## Task details:
Of all the lines below, output only those starting at the one with "(48, 285) to (400, 39): 1.27" and ending at the one with "(291, 279) to (134, 181): 1.62", both ends included, exactly as written.

## Source records:
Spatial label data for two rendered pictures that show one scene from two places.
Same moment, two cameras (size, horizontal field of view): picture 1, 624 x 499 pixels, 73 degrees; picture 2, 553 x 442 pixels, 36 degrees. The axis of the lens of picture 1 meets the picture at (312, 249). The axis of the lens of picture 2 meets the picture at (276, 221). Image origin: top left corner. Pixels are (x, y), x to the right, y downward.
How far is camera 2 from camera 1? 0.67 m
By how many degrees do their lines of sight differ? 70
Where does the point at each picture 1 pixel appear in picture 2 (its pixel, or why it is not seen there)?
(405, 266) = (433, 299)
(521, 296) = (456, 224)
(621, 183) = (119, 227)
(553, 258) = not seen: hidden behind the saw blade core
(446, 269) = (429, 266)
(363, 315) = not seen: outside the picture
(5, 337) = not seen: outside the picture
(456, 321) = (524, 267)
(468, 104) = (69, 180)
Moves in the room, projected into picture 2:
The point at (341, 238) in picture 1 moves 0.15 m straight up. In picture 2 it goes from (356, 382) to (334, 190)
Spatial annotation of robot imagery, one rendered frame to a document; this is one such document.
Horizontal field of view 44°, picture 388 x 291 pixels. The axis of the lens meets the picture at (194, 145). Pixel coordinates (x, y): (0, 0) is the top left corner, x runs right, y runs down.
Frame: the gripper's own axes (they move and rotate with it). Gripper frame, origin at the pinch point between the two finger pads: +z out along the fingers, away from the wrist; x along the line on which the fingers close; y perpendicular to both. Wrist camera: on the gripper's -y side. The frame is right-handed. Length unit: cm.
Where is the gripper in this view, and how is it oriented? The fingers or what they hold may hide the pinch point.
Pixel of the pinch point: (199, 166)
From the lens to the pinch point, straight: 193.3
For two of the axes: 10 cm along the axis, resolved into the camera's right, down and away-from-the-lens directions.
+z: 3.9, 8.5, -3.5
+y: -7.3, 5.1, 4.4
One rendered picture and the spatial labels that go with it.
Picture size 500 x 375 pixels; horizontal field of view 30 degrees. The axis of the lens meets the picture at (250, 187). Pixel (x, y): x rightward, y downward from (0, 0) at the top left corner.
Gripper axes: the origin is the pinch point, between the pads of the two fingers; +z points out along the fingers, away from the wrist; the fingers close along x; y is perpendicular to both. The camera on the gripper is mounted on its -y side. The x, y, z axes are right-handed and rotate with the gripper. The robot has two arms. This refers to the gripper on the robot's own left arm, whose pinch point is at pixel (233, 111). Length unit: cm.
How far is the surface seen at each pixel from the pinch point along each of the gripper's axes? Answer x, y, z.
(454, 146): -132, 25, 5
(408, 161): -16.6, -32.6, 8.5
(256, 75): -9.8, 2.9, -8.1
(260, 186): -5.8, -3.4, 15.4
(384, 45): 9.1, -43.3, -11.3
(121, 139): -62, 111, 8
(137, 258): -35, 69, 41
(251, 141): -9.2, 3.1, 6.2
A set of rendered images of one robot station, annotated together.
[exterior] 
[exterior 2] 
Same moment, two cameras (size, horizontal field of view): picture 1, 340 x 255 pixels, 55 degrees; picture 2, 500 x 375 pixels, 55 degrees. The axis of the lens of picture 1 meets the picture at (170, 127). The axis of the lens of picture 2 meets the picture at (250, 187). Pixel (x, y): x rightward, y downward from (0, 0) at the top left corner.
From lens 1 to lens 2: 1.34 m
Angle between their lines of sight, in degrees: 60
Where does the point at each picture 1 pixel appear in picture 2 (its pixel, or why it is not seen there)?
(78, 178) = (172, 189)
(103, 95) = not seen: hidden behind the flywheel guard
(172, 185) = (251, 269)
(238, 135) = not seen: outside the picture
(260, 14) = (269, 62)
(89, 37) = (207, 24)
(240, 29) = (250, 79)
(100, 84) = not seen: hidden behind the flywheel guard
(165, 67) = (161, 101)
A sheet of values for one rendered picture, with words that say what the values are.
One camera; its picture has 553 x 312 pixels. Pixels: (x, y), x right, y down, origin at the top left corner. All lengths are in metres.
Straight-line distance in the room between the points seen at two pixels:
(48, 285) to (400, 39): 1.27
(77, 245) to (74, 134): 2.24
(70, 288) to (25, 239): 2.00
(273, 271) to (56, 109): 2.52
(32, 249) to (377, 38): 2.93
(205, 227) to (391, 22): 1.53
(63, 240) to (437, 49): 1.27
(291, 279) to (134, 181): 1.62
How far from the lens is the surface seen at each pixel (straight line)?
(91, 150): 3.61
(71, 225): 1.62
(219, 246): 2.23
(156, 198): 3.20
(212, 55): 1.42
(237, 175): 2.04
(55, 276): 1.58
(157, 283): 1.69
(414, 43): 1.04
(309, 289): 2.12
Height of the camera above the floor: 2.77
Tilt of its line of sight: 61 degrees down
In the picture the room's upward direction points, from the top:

## Task result:
(48, 285) to (400, 39): 1.27
(77, 245) to (74, 134): 2.24
(70, 288) to (25, 239): 2.00
(273, 271) to (56, 109): 2.52
(32, 249) to (377, 38): 2.93
(205, 227) to (391, 22): 1.53
(63, 240) to (437, 49): 1.27
(291, 279) to (134, 181): 1.62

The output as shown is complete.